Task prompt => Please return all lines in the listing holding the word "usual".

Provided data =>
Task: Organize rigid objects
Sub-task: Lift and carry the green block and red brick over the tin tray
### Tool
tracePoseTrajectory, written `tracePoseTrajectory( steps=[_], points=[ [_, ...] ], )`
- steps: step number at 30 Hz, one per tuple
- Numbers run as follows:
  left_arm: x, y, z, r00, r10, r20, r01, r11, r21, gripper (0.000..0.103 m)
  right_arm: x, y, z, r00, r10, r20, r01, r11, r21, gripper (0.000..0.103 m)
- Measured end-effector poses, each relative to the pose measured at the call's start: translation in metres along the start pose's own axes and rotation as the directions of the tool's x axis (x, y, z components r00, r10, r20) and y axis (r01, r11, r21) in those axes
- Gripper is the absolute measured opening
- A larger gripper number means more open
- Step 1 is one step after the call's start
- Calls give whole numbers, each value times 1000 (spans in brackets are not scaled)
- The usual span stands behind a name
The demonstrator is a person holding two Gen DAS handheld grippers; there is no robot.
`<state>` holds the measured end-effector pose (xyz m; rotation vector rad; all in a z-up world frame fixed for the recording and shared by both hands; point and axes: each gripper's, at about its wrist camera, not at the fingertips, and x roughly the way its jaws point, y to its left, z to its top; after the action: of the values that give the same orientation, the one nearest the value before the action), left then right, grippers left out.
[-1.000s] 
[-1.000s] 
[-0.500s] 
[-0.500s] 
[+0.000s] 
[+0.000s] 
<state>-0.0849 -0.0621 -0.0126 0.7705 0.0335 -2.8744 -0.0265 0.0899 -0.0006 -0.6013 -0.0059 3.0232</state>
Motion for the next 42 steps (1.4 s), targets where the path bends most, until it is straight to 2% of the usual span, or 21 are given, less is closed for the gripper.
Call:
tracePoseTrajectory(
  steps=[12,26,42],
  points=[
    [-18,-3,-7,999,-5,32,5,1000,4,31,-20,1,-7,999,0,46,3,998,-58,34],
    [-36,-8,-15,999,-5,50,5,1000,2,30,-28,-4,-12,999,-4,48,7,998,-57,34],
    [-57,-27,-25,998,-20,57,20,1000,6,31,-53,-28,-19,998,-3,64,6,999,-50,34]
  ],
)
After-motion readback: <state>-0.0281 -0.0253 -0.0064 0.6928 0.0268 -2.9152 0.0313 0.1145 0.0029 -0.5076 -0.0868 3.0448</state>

Task solution =>
- The usual span stands behind a name
Motion for the next 42 steps (1.4 s), targets where the path bends most, until it is straight to 2% of the usual span, or 21 are given, less is closed for the gripper.

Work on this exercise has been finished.